▶ TRY IT
Repeat the whole listing exactly.

▶ INFORMATION SHOWN
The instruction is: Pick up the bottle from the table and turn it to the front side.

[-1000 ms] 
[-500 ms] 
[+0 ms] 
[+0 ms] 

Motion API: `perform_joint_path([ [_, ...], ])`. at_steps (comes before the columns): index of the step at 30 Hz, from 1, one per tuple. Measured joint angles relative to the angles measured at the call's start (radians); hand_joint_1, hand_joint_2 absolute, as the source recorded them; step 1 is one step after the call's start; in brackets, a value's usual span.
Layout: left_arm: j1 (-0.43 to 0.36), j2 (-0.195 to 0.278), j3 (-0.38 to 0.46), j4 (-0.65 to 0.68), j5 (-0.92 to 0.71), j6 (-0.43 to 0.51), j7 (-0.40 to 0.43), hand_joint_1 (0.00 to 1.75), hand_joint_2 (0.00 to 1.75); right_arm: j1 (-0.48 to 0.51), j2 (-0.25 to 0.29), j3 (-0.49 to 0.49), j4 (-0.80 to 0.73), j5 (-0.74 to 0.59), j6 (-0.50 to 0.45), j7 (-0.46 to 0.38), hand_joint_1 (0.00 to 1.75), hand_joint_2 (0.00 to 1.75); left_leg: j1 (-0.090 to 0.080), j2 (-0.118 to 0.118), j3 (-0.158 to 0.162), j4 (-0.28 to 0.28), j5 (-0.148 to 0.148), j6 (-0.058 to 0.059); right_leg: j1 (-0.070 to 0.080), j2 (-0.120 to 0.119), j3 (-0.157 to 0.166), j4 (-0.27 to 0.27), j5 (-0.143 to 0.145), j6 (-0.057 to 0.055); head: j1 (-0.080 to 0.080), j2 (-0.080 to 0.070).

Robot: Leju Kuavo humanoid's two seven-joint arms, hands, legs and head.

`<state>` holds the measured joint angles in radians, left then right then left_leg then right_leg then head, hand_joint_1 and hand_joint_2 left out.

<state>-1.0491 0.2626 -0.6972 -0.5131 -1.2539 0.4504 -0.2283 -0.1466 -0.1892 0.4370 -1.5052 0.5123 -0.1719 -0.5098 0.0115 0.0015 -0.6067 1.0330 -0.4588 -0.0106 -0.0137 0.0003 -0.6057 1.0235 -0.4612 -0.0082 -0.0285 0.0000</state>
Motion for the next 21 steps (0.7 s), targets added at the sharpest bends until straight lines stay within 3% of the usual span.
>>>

▶ WRITTEN RESPONSE
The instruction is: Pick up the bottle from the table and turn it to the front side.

[-1000 ms] 
[-500 ms] 
[+0 ms] 
[+0 ms] 

Motion API: `perform_joint_path([ [_, ...], ])`. at_steps (comes before the columns): index of the step at 30 Hz, from 1, one per tuple. Measured joint angles relative to the angles measured at the call's start (radians); hand_joint_1, hand_joint_2 absolute, as the source recorded them; step 1 is one step after the call's start; in brackets, a value's usual span.
Layout: left_arm: j1 (-0.43 to 0.36), j2 (-0.195 to 0.278), j3 (-0.38 to 0.46), j4 (-0.65 to 0.68), j5 (-0.92 to 0.71), j6 (-0.43 to 0.51), j7 (-0.40 to 0.43), hand_joint_1 (0.00 to 1.75), hand_joint_2 (0.00 to 1.75); right_arm: j1 (-0.48 to 0.51), j2 (-0.25 to 0.29), j3 (-0.49 to 0.49), j4 (-0.80 to 0.73), j5 (-0.74 to 0.59), j6 (-0.50 to 0.45), j7 (-0.46 to 0.38), hand_joint_1 (0.00 to 1.75), hand_joint_2 (0.00 to 1.75); left_leg: j1 (-0.090 to 0.080), j2 (-0.118 to 0.118), j3 (-0.158 to 0.162), j4 (-0.28 to 0.28), j5 (-0.148 to 0.148), j6 (-0.058 to 0.059); right_leg: j1 (-0.070 to 0.080), j2 (-0.120 to 0.119), j3 (-0.157 to 0.166), j4 (-0.27 to 0.27), j5 (-0.143 to 0.145), j6 (-0.057 to 0.055); head: j1 (-0.080 to 0.080), j2 (-0.080 to 0.070).

Robot: Leju Kuavo humanoid's two seven-joint arms, hands, legs and head.

`<state>` holds the measured joint angles in radians, left then right then left_leg then right_leg then head, hand_joint_1 and hand_joint_2 left out.

<state>-1.0491 0.2626 -0.6972 -0.5131 -1.2539 0.4504 -0.2283 -0.1466 -0.1892 0.4370 -1.5052 0.5123 -0.1719 -0.5098 0.0115 0.0015 -0.6067 1.0330 -0.4588 -0.0106 -0.0137 0.0003 -0.6057 1.0235 -0.4612 -0.0082 -0.0285 0.0000</state>
Motion for the next 21 steps (0.7 s), targets added at the sharpest bends until straight lines stay within 3% of the usual span.
>>>

Fully answered, the exercise is complete.